A BV vaginal microbiota metabolite combination does not alter the production of immune mediators from Ect cells treated in a transwell system. Ect cells seeded in transwells were apically treated with a mixture of vaginal microbiota metabolites at pH 7 recapitulating bacterial vaginosis (BV; 6 mM L-LA, 100 mM acetic acid, 20 mM succinic acid, 4 mM propionic acid, and 4 mM butyric acid) in the absence or presence of TLR agonists PIC (TLR3) and Pam (TLR1/2) as indicated. Cells were stimulated for 1 h and supernatant collected from the apical compartment after an additional 18 h of culture. Production of IL-1RA (A), IL-6 (B), IL-8 (C), IP-10 (D), RANTES (E), and MIP-3α (F) was quantified using a luminex multiplex assay. Graphs show mean and standard error of the mean from n = 4 independent assays. Mann-Whitney tests were used to estimate statistical significance between treatment groups. + denotes a significant difference (p < 0.05) as compared to untreated (UT) cells. TLR, toll-like receptor; PIC, polyinosinic:polycytidylic acid; Pam, Pam3CSK4.

Figure 3

Prolonged treatment of Ect cells with BV vaginal microbiota metabolite mixture at pH 7 elicits a dysfunctional inflammatory response. Ect cells seeded in a plate format were stimulated with a mixture of vaginal microbiota metabolites recapitulating BV (6 mM L-LA, 100 mM acetic acid, 20 mM succinic acid, 4 mM propionic acid and 4 mM butyric acid) for 24 h at pH 7 in the absence or presence of stimulation with the TLR agonists PIC and Pam and production of IL-6 (A), IL-8 (B), TNFα (C), IP-10 (D), RANTES (E), and MIP-3α (F) was quantified from supernatants.

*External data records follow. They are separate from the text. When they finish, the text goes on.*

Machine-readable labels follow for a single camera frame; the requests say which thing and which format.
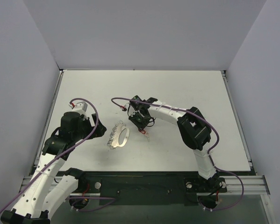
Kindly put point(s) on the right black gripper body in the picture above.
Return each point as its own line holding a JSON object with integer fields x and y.
{"x": 139, "y": 118}

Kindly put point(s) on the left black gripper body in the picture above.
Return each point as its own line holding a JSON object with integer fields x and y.
{"x": 93, "y": 126}

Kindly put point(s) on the silver key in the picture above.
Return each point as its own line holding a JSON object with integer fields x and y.
{"x": 147, "y": 136}

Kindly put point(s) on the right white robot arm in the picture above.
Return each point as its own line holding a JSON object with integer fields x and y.
{"x": 196, "y": 133}

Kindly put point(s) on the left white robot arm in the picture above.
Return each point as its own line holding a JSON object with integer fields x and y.
{"x": 36, "y": 203}

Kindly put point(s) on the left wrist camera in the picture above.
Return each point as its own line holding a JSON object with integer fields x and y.
{"x": 79, "y": 107}

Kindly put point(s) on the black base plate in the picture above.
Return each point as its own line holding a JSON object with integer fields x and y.
{"x": 151, "y": 188}

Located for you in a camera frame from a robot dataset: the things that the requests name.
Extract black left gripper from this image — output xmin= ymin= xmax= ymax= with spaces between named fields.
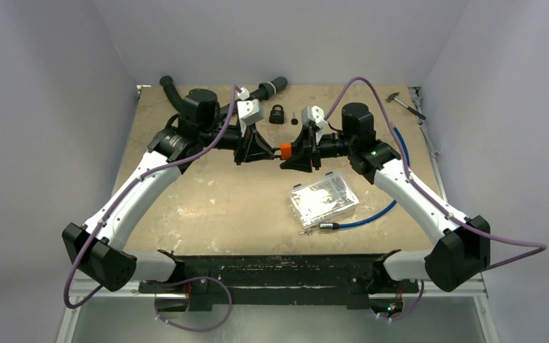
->
xmin=201 ymin=118 xmax=277 ymax=166

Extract black corrugated hose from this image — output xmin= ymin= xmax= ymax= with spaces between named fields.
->
xmin=159 ymin=75 xmax=289 ymax=114

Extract small hammer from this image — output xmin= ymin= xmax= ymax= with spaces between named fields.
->
xmin=386 ymin=92 xmax=426 ymax=121

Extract clear plastic parts box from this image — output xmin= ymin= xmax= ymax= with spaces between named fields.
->
xmin=287 ymin=171 xmax=360 ymax=230

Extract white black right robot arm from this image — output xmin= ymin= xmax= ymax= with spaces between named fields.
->
xmin=280 ymin=102 xmax=490 ymax=292

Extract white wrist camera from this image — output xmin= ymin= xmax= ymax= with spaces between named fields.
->
xmin=236 ymin=87 xmax=264 ymax=135
xmin=301 ymin=105 xmax=328 ymax=141

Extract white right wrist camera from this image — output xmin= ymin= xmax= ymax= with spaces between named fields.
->
xmin=301 ymin=105 xmax=328 ymax=141

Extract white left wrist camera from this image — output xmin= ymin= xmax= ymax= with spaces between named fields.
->
xmin=236 ymin=87 xmax=264 ymax=135

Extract black aluminium base frame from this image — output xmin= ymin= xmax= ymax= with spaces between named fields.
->
xmin=68 ymin=255 xmax=488 ymax=314

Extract orange padlock with keys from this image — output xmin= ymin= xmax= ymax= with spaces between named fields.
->
xmin=273 ymin=142 xmax=294 ymax=161

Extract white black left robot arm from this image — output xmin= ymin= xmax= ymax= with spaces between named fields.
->
xmin=61 ymin=81 xmax=284 ymax=292

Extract blue hose with fitting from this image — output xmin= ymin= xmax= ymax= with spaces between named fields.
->
xmin=299 ymin=124 xmax=411 ymax=237

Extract black padlock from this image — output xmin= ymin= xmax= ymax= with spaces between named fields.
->
xmin=268 ymin=104 xmax=285 ymax=124

Graphs show mean and standard error of the mean from n = 4 independent assays. P ≤ 0.05 is denoted as * as determined by Mann-Whitney test. + denotes a significant difference (p < 0.05) as compared to untreated (UT) cells. BV, bacterial vaginosis; TLR, toll-like receptor; PIC, polyinosinic:polycytidylic acid; Pam, Pam3CSK4.

Figure 4

Acetic acid alone increases basal and TLR-elicited TNF production from lower female reproductive tract epithelial cells. Ect (A), VK2 (B), and primary cervicovaginal epithelial cells (C) seeded into plates were treated with 100 mM acetic acid (Acetic) at pH 7 for 24 h in the absence or presence of stimulation with the TLR agonists PIC and Pam as indicated and production of TNFα was quantified from supernatants. Graphs show mean and standard error of the mean from n = 4 independent assays. P ≤ 0.05 are denoted as * as determined by Mann-Whitney test. + denotes a significant difference (p < 0.05) as compared to untreated (UT) cells. TLR, toll-like receptor; PIC, polyinosinic:polycytidylic acid; Pam, Pam3CSK4.

Figure 5

Acetic acid alone inhibits TLR-elicited IL-6, IP-10, and RANTES production from lower female reproductive tract epithelial cells. Ect (left panels), VK2 (center panels), and primary cervicovaginal epithelial cells (right panels) seeded into plates were treated with 100 mM acetic acid (Acetic) at pH 7 for 24 h in the absence or presence of stimulation with the TLR agonist PIC. Production of IL-6 (A–C), IP-10 (D–F), and RANTES (G–I) was quantified from supernatants. Graphs show mean and standard error of the mean from n = 4 independent assays. P ≤ 0.05 are denoted as * (as determined by Mann-Whitney test). + denotes a significant difference (p < 0.05) as compared to untreated (UT) cells. PIC, polyinosinic:polycytidylic acid.